Opinion
Case No. 19-cv-00038-MMC
07-14-2020
ORDER GRANTING DEFENDANT EXXON MOBIL CORPORATION'S MOTION FOR SUMMARY JUDGMENT
Before the Court is defendant Exxon Mobil Corporation's ("Exxon") Motion for Summary Judgment, filed May 13, 2020. Plaintiffs have filed opposition, to which Exxon has replied. Having read and considered the papers filed in support of and in opposition to the motion, the Court rules as follows.
By order filed June 18, 2020, the Court took the matter under submission.
BACKGROUND
In the operative complaint, the Second Amended Complaint ("SAC"), plaintiffs allege Ronald Viale ("Viale") "used, handled, or was otherwise exposed to asbestos and asbestos containing products," that he "contracted the terminal cancer, mesothelioma" as a result of such exposure, and that, in July 2018, he died. (See SAC, Introduction at 3:3-7, ¶ V.) Plaintiffs allege that such exposure occurred at "various locations," including one location owned by Exxon, specifically, the "Benicia Refinery." (See SAC, Introduction at 5:4, 6, ¶ 45, Ex. A.)

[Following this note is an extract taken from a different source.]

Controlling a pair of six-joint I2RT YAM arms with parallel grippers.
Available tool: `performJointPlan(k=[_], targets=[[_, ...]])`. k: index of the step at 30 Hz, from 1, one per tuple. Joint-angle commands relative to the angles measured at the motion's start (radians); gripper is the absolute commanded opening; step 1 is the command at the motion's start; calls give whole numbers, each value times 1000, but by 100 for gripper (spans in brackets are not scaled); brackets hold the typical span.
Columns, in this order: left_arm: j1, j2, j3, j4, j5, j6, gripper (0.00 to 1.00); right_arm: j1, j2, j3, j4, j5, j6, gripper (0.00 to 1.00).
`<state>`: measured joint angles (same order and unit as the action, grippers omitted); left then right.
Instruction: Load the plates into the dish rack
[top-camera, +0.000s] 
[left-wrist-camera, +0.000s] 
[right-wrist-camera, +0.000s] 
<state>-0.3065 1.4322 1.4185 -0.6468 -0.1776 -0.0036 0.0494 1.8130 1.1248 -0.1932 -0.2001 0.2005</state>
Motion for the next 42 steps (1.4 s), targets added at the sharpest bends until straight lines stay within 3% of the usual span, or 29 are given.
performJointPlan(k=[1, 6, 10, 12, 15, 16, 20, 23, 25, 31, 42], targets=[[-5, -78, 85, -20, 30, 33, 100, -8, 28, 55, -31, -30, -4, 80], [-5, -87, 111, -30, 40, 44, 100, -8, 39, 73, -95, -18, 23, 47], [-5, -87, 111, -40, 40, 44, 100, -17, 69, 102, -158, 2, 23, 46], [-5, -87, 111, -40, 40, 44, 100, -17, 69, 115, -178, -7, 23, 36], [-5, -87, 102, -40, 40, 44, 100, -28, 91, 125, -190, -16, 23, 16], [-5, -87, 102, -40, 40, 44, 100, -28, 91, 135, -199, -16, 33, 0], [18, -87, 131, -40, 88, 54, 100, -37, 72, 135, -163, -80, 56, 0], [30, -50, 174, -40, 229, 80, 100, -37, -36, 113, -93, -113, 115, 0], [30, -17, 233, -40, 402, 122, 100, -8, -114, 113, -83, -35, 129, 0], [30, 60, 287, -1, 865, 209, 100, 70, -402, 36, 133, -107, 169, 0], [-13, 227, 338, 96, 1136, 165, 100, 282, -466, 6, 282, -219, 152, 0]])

Plaintiffs who are, respectively, the decedent's wife and daughter, assert against Exxon a single claim titled "Negligence - Premises Owner/Contractor Liability." During discovery, plaintiffs, in response to a special interrogatory propounded by Exxon, explained the basis for the negligence claim, as follows:
Viale worked in close proximity to other contractors and trades at [the Benicia Refinery] which exposed him to asbestos dust. [Exxon] negligently hired these other contractors and trades who worked in close proximity to [Viale] and exposed him to asbestos dust. [Exxon] failed to supervise these contractors and trades, especially in failing to protect the safety of workers from asbestos dust.(See Ogdie Decl. Ex. B at 4.)
By the instant motion, Exxon argues plaintiffs lack evidence to support a finding that Exxon negligently hired any of the "other contractors and trades" or that it negligently failed to supervise such other contractors or trades.

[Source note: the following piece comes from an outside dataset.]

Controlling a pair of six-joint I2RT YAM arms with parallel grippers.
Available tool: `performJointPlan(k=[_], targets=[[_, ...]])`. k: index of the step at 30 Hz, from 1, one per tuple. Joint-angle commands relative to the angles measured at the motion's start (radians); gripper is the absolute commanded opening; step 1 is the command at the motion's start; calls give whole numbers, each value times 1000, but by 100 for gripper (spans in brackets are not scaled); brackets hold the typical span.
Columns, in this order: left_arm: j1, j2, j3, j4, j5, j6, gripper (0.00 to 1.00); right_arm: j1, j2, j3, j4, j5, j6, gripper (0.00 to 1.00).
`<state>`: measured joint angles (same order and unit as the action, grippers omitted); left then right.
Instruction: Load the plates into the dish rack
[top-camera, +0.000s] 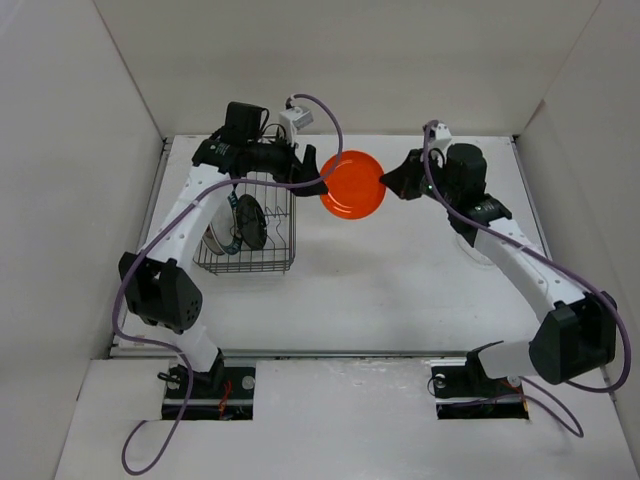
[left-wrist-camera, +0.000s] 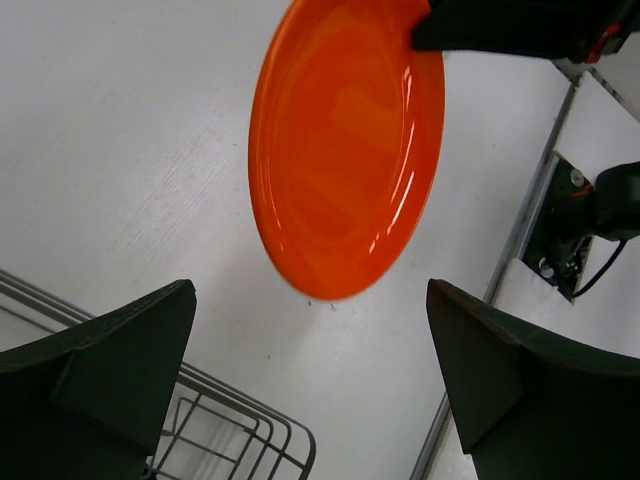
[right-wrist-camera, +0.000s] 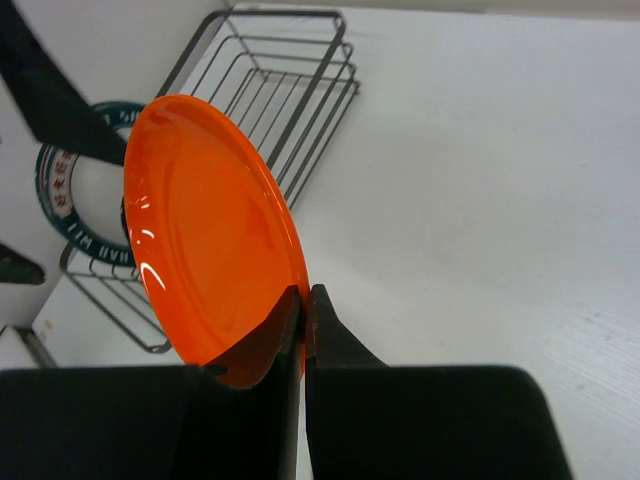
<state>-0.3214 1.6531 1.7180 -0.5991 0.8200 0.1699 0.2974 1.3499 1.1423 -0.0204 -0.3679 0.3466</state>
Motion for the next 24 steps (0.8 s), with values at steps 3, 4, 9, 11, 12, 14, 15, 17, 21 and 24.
performJointPlan(k=[3, 4, 9, 11, 12, 14, 15, 17, 21, 24], targets=[[2, 7, 16, 58, 113, -18, 100, 43, 8, -26, 169, -66, 34, 0], [2, 7, 6, 71, 102, -18, 98, 43, 8, -39, 183, -77, 34, 0], [2, 7, -53, 102, 84, -27, 95, 52, -1, -38, 226, -129, 74, 0], [2, 7, -54, 102, 74, -27, 85, 61, -1, -38, 237, -140, 83, 0], [2, 7, -54, 102, 85, -27, 79, 71, -1, -29, 237, -150, 83, 0], [2, 7, -54, 102, 102, -27, 62, 83, 9, -29, 246, -160, 92, 0], [2, 7, -54, 102, 102, -18, 55, 95, 9, -29, 264, -160, 92, 0], [2, 16, -44, 93, 131, -9, 29, 107, 18, -29, 275, -160, 110, 0], [2, -33, -57, 93, 79, -64, 0, 120, 40, -29, 275, -135, 121, 66], [2, -140, -121, 148, -162, -128, 0, 120, 25, -29, 223, -53, 121, 99]])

Exxon alternatively argues plaintiffs lack sufficient evidence to show Viale was exposed to asbestos while working at the Benicia Refinery. In light of the Court's findings set forth below, the Court does not further address herein this alternative argument.
DISCUSSION
A moving party who does not have the "ultimate burden of persuasion at trial" may meet its initial burden to show entitlement to summary judgment by "show[ing] that the nonmoving party does not have enough evidence of an essential element of its claim or defense to carry its ultimate burden of persuasion at trial." See Nissan Fire & Marine Ins. Co. v. Fritz Cos., 210 F.3d 1099, 1102 (9th Cir. 2000). Put another way, the movant may meet its initial burden "by showing - that is, pointing out to the district court - that there is an absence of evidence to support the nonmoving party's case." See id. at 1105 (internal quotation and citation omitted). Alternatively, the moving party may meet its initial burden by "produc[ing] evidence negating an essential element of the nonmoving party's claim." See id. at 1102.
In seeking summary judgment, Exxon relies on plaintiffs' initial disclosures, plaintiffs' responses to Exxon's special interrogatories, excerpts from the deposition of each plaintiff, excerpts from the depositions of five individuals who worked with or around Viale at job sites, union records, social security earnings records (see Ogdie Decl. Ex. B- M), and a declaration by a former Exxon project engineer (see Stangel Decl.). Having reviewed that evidence, the Court finds Exxon has met its initial burden.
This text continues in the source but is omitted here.